▸ WHAT THE TASK REQUIRES:
All lines below containing the string "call" are to be copied.

▸ SUPPLIED MATERIAL:
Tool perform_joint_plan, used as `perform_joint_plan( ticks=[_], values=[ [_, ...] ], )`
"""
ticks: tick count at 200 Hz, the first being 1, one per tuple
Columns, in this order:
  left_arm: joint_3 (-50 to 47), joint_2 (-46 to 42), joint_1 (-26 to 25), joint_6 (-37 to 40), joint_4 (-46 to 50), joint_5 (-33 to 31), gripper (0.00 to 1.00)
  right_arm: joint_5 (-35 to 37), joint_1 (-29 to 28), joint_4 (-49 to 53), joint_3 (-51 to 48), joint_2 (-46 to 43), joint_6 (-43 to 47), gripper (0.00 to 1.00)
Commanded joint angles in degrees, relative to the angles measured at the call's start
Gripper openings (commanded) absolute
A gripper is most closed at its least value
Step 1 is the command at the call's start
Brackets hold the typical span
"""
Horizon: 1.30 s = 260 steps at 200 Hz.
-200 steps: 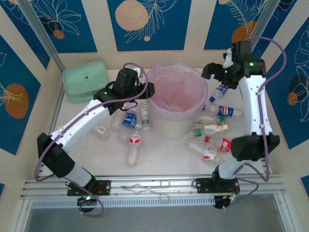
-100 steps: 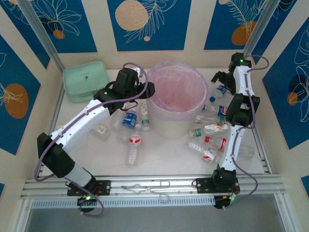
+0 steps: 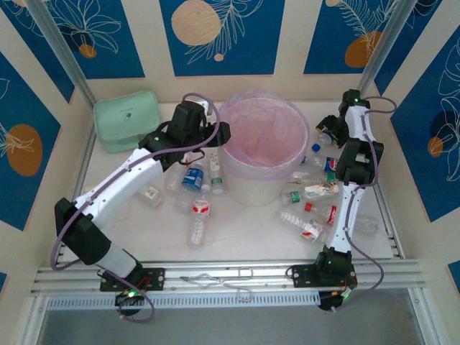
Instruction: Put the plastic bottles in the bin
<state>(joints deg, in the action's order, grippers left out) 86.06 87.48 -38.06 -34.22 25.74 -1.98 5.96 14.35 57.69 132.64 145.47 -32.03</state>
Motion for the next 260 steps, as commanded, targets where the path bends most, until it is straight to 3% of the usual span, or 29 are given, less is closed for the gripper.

▸ RESULT OF THIS TASK:
Commanded joint angles in degrees, relative to the angles measured at the call's start
Step 1 is the command at the call's start

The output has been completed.